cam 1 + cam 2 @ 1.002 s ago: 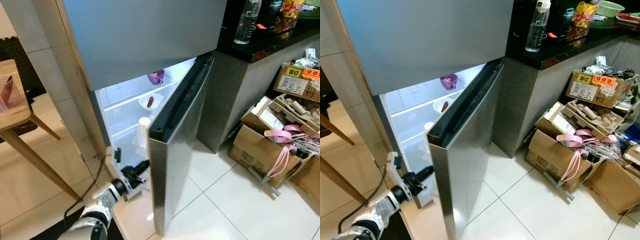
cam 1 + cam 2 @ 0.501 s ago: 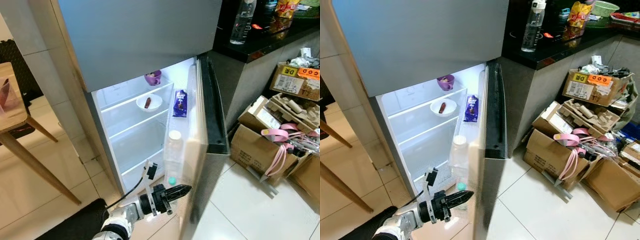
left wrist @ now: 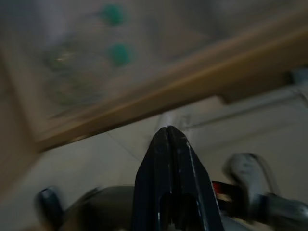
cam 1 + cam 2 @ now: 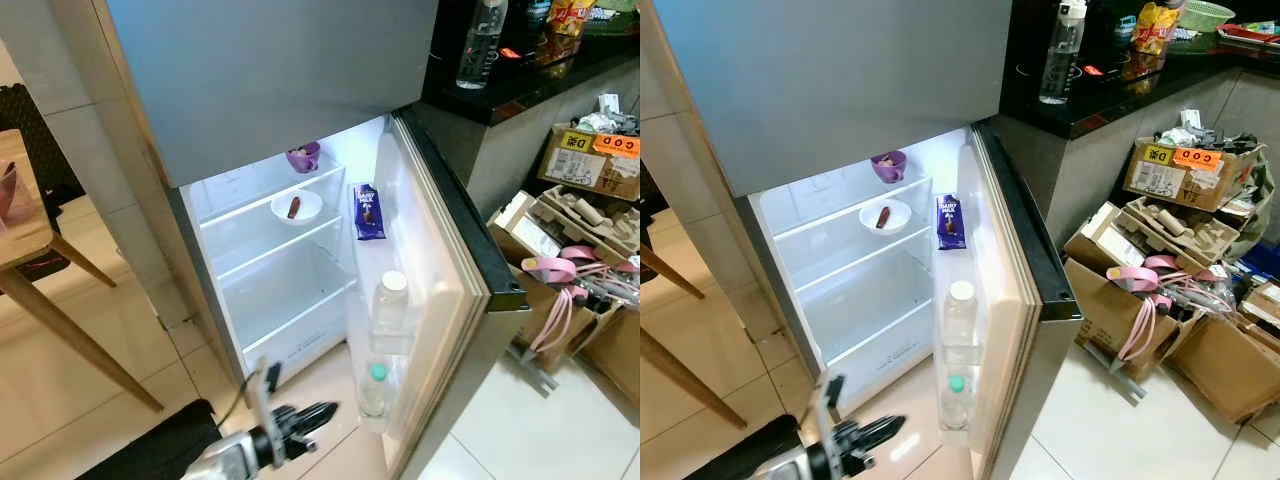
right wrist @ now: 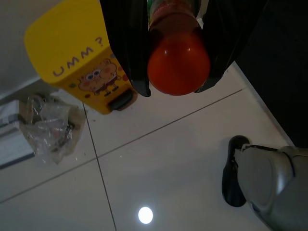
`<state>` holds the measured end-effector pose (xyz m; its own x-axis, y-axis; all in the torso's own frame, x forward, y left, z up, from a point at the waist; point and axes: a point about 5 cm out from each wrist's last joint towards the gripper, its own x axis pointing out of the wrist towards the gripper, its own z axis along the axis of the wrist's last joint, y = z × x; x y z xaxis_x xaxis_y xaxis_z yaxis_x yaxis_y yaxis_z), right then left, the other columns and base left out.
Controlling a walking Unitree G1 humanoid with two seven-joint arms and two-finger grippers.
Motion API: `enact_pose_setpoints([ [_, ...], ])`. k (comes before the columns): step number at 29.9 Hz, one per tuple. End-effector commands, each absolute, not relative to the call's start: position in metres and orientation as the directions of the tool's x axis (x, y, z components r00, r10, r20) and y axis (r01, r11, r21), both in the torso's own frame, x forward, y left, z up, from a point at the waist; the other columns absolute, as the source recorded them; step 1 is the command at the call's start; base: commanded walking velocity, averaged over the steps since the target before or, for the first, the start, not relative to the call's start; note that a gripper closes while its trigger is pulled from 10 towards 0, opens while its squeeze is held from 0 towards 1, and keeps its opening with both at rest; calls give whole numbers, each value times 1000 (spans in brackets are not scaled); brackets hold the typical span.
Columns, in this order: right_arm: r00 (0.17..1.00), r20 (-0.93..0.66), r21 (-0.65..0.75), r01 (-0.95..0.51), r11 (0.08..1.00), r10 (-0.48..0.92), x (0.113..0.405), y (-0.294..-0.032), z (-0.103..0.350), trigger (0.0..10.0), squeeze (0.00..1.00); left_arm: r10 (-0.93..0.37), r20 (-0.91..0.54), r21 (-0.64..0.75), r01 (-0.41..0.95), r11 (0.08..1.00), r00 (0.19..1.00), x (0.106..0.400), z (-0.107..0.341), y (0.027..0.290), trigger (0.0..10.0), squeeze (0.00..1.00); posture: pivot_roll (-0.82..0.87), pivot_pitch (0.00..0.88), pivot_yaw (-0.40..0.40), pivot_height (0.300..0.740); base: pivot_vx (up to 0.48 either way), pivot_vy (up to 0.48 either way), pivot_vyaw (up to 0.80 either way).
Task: Restocking fridge
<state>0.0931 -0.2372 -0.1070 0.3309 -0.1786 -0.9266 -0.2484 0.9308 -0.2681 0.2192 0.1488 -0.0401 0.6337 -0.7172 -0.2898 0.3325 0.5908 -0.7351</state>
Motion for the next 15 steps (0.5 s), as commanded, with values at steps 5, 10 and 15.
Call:
enact_pose_setpoints([
  [5, 382, -917, -216, -222, 951, -119, 101, -233, -105, 10000, 0, -425, -542, -581, 42, 813, 725, 198, -63, 187, 10000, 0, -56, 0, -9, 740, 0, 0, 0],
  [10, 424, -903, -191, -243, 951, -73, 112, -230, -102, 10000, 0, -367, -610, -533, -21, 846, 702, 184, -72, 192, 10000, 0, -59, 0, -11, 740, 0, 0, 0],
  [15, 487, -871, -219, -487, 845, 55, 133, -217, -95, 10000, 0, -310, -682, -485, -93, 869, 662, 166, -82, 197, 10000, 0, -64, 0, -12, 740, 0, 0, 0],
])
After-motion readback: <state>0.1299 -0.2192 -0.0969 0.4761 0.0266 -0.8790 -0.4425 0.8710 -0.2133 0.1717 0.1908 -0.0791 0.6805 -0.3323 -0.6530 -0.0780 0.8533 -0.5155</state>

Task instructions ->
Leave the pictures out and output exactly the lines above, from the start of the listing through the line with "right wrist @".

Completed task ->
cam 1 + cam 2 @ 1.002 s ago: 
cam 1 + cam 2 @ 0.501 s ago: 
left wrist @ now: 
cam 1 + cam 2 @ now: 
right wrist @ now: 

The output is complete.